WHAT YOU WILL DO: Transcribe the listing below word for word.

SOURCE DATA:
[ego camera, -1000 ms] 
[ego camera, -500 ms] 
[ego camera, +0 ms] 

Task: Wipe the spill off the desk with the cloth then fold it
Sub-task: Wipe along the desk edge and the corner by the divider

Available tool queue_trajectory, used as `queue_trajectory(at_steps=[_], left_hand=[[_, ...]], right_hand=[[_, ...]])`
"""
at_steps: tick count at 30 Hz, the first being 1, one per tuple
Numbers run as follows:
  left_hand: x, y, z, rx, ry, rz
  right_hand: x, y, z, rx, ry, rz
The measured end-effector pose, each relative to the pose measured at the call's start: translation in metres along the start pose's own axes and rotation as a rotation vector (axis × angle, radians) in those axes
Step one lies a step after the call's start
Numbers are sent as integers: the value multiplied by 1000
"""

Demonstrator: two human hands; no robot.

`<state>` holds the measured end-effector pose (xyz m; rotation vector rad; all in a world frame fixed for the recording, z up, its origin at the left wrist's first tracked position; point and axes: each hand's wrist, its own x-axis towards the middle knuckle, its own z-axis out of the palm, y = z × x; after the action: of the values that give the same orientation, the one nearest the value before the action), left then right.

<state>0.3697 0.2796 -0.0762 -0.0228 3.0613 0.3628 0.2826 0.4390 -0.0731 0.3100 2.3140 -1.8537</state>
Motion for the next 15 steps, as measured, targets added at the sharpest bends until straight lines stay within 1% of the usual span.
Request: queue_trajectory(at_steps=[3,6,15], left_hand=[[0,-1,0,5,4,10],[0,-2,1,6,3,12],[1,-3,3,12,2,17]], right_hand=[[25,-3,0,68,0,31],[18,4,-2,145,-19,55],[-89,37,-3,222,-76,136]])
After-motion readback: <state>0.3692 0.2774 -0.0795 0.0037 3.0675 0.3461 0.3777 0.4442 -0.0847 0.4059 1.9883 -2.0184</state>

RESULT FOR THIS EXERCISE:
[ego camera, -1000 ms] 
[ego camera, -500 ms] 
[ego camera, +0 ms] 

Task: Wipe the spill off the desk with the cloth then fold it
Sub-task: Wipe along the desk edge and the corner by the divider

Available tool queue_trajectory, used as `queue_trajectory(at_steps=[_], left_hand=[[_, ...]], right_hand=[[_, ...]])`
"""
at_steps: tick count at 30 Hz, the first being 1, one per tuple
Numbers run as follows:
  left_hand: x, y, z, rx, ry, rz
  right_hand: x, y, z, rx, ry, rz
The measured end-effector pose, each relative to the pose measured at the call's start: translation in metres along the start pose's own axes and rotation as a rotation vector (axis × angle, radians) in those axes
Step one lies a step after the call's start
Numbers are sent as integers: the value multiplied by 1000
"""

Demonstrator: two human hands; no robot.

`<state>` holds the measured end-effector pose (xyz m; rotation vector rad; all in a world frame fixed for the recording, z up, its origin at the left wrist's first tracked position; point and axes: each hand's wrist, its own x-axis towards the middle knuckle, its own z-axis out of the palm, y = z × x; after the action: of the values that give the same orientation, the one nearest the value before the action), left then right.

<state>0.3697 0.2796 -0.0762 -0.0228 3.0613 0.3628 0.2826 0.4390 -0.0731 0.3100 2.3140 -1.8537</state>
Motion for the next 15 steps, as measured, targets added at the sharpest bends until straight lines stay within 1% of the usual span.
Request: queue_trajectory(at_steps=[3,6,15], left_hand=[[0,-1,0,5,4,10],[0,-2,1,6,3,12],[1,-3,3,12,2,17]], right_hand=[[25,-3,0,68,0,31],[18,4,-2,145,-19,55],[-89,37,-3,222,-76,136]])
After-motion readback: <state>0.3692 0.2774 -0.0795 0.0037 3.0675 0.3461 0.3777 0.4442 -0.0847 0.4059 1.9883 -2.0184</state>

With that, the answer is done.